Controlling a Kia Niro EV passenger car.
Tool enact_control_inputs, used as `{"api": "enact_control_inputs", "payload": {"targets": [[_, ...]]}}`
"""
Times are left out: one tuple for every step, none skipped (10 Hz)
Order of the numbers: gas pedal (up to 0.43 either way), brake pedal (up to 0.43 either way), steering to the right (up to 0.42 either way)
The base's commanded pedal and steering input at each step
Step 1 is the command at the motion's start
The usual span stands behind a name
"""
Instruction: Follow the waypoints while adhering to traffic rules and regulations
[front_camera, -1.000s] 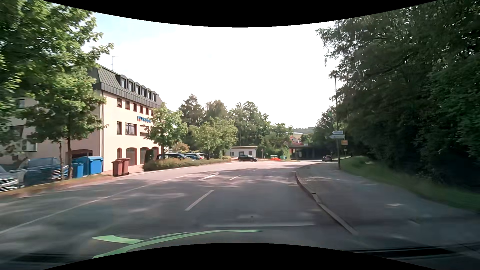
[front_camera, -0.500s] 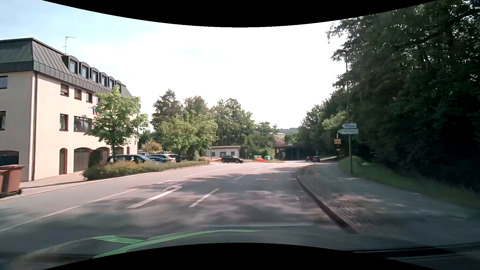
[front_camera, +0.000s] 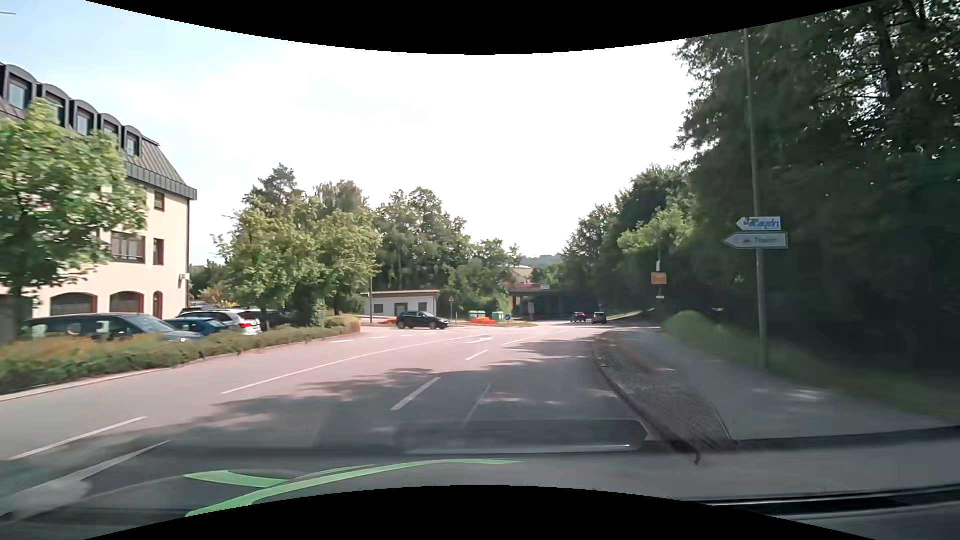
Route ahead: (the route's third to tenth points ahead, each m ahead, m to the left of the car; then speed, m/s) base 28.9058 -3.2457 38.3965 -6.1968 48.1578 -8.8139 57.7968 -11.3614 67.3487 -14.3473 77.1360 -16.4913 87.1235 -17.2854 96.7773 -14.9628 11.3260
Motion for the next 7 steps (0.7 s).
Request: {"api": "enact_control_inputs", "payload": {"targets": [[0.059, 0.000, 0.074], [0.059, 0.000, 0.074], [0.059, 0.000, 0.074], [0.059, 0.000, 0.074], [0.059, 0.000, 0.073], [0.059, 0.000, 0.072], [0.059, 0.000, 0.071]]}}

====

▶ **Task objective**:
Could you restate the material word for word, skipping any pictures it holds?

▶ **Reply to the task**:
Controlling a Kia Niro EV passenger car.
Tool enact_control_inputs, used as `{"api": "enact_control_inputs", "payload": {"targets": [[_, ...]]}}`
"""
Times are left out: one tuple for every step, none skipped (10 Hz)
Order of the numbers: gas pedal (up to 0.43 either way), brake pedal (up to 0.43 either way), steering to the right (up to 0.42 either way)
The base's commanded pedal and steering input at each step
Step 1 is the command at the motion's start
The usual span stands behind a name
"""
Instruction: Follow the waypoints while adhering to traffic rules and regulations
[front_camera, -1.000s] 
[front_camera, -0.500s] 
[front_camera, +0.000s] 
Route ahead: (the route's third to tenth points ahead, each m ahead, m to the left of the car; then speed, m/s) base 28.9058 -3.2457 38.3965 -6.1968 48.1578 -8.8139 57.7968 -11.3614 67.3487 -14.3473 77.1360 -16.4913 87.1235 -17.2854 96.7773 -14.9628 11.3260
Motion for the next 7 steps (0.7 s).
Request: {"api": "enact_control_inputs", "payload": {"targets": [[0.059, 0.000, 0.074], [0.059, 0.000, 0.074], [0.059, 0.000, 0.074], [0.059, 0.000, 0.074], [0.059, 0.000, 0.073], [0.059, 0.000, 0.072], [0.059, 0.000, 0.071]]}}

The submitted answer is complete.